- 1Department of Translational Medicine, University of Naples Federico II, Naples, Italy
- 2Department of Clinical Medicine and Surgery, Federico II University, Naples, Italy
Elevated parathyroid hormone (PTH) levels usually suggest an underlying parathyroid disorder. However, immunoassay interference, such as macro-PTH, can result in falsely elevated readings, leading to diagnostic inaccuracy. Here, we report the case of a 27-year-old woman with persistently elevated PTH levels despite normal serum calcium, phosphate, and vitamin D. Aside from a history of nephrolithiasis, the patient was asymptomatic and exhibited no parathyroid abnormalities detected on ultrasound, sestamibi scintigraphy, or choline positron emission tomography-computed tomography (PET-CT) scans. To investigate potential immunoassay interference, a polyethylene glycol (PEG) 6000 precipitation assay was performed, which showed a decrease of PTH levels from >1200 pg/mL to approximately 40 pg/mL, corresponding to a 97% reduction. To validate the specificity of this technique, the same procedure was conducted on sera from two patients with elevated PTH levels due to known parathyroid pathologies. PTH levels decreased from 771 to 271 pg/ml and 527 to 146 pg/ml, corresponding to 65 and 72% reduction, respectively. The following results indicated that the PEG precipitation primarily affected the macro-PTH in our patient’s sample while leaving intact PTH relatively unaffected in the control group. This report suggests that unexpectedly high PTH levels in the presence of otherwise normal laboratory values and imaging results could indicate the possibility of immunoassay interference. PEG 6000 precipitation is a valuable diagnostic tool for macro-PTH detection, although further refinement of immunoassay techniques may be needed to enhance the reliability of PTH measurements in clinical practice.
Introduction
The parathyroid hormone (PTH) plays a fundamental role in regulating calcium homeostasis by acting on specific cells of bones, kidneys, and intestines. In bone, PTH stimulates osteoclast activity, leading to bone demineralization and the release of calcium and phosphate. In the kidneys, PTH stimulates calcium reabsorption and phosphate excretion, increasing the amount of calcium-free from phosphates in the blood.
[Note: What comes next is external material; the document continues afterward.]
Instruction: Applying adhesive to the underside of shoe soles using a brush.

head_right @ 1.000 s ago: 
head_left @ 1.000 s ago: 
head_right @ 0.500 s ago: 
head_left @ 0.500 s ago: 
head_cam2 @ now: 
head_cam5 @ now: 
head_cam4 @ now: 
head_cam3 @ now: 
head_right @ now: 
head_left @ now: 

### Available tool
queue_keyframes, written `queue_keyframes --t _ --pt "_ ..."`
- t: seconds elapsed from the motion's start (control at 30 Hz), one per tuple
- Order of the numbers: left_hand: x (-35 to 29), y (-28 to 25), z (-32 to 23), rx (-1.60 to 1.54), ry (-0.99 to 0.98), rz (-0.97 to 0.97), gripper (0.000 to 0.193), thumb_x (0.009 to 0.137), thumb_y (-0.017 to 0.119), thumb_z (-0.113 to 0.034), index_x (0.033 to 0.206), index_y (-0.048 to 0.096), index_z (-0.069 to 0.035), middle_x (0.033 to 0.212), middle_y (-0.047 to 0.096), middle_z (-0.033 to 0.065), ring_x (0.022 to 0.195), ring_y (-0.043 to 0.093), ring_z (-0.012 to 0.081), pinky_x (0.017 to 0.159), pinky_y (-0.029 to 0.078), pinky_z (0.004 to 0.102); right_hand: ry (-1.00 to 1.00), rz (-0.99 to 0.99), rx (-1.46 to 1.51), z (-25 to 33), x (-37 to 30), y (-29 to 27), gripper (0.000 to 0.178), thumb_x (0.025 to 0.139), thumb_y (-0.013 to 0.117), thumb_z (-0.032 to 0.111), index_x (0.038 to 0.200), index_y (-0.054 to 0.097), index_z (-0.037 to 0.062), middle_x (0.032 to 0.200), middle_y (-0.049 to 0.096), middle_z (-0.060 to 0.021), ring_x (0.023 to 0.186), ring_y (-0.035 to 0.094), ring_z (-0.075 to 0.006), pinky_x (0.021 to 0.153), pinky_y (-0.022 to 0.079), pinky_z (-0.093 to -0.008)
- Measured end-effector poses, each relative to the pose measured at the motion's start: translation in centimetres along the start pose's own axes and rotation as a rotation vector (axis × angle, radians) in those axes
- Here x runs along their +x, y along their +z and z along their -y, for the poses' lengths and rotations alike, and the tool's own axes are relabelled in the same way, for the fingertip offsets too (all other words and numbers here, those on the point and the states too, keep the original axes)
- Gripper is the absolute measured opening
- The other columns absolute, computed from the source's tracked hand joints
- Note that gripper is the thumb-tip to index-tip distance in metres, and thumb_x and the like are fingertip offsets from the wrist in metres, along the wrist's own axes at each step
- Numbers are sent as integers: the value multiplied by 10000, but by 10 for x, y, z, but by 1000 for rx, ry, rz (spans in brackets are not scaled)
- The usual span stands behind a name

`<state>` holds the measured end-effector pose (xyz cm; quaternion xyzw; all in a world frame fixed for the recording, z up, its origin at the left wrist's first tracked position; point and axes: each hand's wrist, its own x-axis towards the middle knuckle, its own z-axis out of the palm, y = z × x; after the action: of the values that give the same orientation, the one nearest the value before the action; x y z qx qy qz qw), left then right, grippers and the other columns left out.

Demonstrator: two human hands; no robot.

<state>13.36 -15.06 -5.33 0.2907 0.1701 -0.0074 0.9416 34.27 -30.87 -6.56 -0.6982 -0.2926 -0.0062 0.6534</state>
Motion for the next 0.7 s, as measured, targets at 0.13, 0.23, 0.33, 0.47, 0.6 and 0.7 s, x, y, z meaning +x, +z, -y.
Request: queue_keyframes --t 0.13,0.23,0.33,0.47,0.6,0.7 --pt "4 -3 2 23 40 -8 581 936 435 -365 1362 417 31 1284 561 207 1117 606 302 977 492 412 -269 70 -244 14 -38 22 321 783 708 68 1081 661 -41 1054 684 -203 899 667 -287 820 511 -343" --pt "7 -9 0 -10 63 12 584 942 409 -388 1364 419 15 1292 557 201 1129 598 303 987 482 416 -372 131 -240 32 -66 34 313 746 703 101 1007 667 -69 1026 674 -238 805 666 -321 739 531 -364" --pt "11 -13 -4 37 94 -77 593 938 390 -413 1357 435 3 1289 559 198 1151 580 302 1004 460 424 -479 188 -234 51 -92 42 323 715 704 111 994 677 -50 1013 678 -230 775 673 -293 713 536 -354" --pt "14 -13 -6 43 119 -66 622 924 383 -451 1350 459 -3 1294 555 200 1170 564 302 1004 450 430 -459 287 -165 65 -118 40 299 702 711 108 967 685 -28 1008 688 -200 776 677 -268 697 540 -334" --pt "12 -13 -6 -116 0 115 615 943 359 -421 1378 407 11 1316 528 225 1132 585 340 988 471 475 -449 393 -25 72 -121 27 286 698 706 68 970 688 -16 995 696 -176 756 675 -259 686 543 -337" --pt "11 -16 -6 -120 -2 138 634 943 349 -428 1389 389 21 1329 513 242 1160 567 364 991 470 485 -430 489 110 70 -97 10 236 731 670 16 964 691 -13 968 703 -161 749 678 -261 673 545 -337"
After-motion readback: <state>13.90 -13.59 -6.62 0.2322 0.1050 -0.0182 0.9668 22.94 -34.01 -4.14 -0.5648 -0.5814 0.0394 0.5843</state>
Starting at the kidneys, PTH stimulates the conversion of 25-hydroxy vitamin D to its active form of 1,25-dihydroxy vitamin D, which increases calcium absorption from the intestine (1, 2).
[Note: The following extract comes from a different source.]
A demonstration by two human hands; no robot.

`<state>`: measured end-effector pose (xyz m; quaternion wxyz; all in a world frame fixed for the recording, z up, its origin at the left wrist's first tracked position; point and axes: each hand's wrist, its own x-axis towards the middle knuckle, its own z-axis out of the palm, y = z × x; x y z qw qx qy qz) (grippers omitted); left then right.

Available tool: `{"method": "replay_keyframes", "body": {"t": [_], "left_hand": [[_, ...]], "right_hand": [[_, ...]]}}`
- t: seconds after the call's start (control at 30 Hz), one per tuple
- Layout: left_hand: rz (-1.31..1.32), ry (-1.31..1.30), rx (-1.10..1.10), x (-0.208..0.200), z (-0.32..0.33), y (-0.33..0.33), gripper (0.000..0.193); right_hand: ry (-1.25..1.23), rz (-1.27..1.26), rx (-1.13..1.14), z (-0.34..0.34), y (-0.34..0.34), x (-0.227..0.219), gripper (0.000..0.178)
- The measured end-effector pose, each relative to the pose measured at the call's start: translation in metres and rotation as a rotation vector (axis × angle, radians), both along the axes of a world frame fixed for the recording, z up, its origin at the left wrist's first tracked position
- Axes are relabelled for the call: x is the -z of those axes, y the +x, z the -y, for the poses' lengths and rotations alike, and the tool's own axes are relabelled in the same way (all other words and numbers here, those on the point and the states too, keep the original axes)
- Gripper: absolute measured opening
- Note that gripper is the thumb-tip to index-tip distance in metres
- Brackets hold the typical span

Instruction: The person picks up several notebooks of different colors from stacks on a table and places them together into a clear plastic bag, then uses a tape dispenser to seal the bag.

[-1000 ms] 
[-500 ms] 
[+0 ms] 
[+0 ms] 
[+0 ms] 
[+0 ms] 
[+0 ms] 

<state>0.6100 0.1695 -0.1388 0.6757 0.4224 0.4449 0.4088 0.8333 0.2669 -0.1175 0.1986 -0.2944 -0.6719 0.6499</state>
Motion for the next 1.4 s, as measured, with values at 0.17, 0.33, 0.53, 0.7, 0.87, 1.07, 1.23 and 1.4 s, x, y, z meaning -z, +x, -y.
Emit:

PTH levels are usually evaluated in the presence of pathologies associated with an altered calcium metabolism, such as renal failure, osteoporosis, and hyperparathyroidism or hypoparathyroidism. The determination of PTH is often performed together with the measurement of the circulating levels of phosphate, calcium, and vitamin D. Furthermore, intraoperative parathyroid hormone monitoring is useful in patients with hyperparathyroidism undergoing surgical parathyroidectomy as it allows the surgeon to evaluate the complete resection of the hyperfunctioning parathyroid tissue during the operation (3, 4). PTH is present in circulation both as a biologically active hormone and as N-terminal fragments or fragments of the intermediate or C-terminal region, which, however, maintain a high immunogenic activity in the absence of specific activity. In general, 50% of the immunoreactive component is represented by the intact hormone, the rest by the inactive fragments, whose detection can overestimate the true PTH concentration and may lead to diagnostic inaccuracies (5).
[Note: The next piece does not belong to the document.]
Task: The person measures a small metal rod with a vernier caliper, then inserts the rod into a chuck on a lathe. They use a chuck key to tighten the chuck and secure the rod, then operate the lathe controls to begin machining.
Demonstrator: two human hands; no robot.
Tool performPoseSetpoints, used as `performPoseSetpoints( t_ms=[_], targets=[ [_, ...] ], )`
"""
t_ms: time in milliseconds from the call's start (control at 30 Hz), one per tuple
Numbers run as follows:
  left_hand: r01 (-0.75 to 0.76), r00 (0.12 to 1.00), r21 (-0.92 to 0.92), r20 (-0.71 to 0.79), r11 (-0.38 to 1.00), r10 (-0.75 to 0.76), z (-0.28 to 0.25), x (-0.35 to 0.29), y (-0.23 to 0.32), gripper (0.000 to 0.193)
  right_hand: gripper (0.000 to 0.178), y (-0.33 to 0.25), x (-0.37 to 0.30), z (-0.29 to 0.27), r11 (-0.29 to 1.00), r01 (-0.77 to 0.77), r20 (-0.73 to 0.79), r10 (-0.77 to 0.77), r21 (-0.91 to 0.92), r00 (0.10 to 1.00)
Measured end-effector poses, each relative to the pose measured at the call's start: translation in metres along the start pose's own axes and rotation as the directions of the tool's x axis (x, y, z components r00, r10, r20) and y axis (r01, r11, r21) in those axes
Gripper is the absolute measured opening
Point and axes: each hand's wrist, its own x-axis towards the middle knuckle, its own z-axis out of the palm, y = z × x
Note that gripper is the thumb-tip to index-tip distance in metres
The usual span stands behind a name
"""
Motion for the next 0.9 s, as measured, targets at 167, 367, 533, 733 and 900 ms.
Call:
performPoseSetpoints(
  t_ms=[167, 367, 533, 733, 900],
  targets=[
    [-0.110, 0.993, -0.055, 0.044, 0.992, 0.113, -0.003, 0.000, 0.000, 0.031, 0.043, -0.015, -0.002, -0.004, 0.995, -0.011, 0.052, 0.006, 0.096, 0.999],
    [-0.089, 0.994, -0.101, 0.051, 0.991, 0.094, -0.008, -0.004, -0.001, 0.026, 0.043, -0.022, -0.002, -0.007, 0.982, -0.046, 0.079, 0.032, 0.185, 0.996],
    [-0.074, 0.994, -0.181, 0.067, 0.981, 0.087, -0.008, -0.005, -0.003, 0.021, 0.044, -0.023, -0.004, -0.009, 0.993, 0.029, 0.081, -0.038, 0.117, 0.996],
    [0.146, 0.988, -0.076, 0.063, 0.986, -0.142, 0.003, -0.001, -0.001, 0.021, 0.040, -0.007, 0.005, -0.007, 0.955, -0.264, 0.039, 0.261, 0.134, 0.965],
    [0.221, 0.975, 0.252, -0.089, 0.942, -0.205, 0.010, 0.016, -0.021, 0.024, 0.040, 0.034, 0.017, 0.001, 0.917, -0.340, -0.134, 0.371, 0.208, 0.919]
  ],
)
In addition to traditional second-generation immunometric assays that measure various PTH fragments, third-generation assays capable of detecting the entire PTH molecule (1–84) are now available (6–8). Although these assays have reduced most of the interference from inactive metabolites, several cases of cross-reactivity have been still described (9).
Tandem mass spectrometry (MS-MS) has also been used to characterize PTH fragments and to measure PTH in serum. The assay is relatively complex and involves a selective adsorption phase before the MS-MS step, but it appears to be of great interest because it discriminates different PTH fragments and distinguishes these molecules from the intact PTH (10, 11). To date, although MS-MS is less used than immunoassay, it appears promising for the future and might lead to a more accurate interpretation of parathyroid hormone in clinical practice.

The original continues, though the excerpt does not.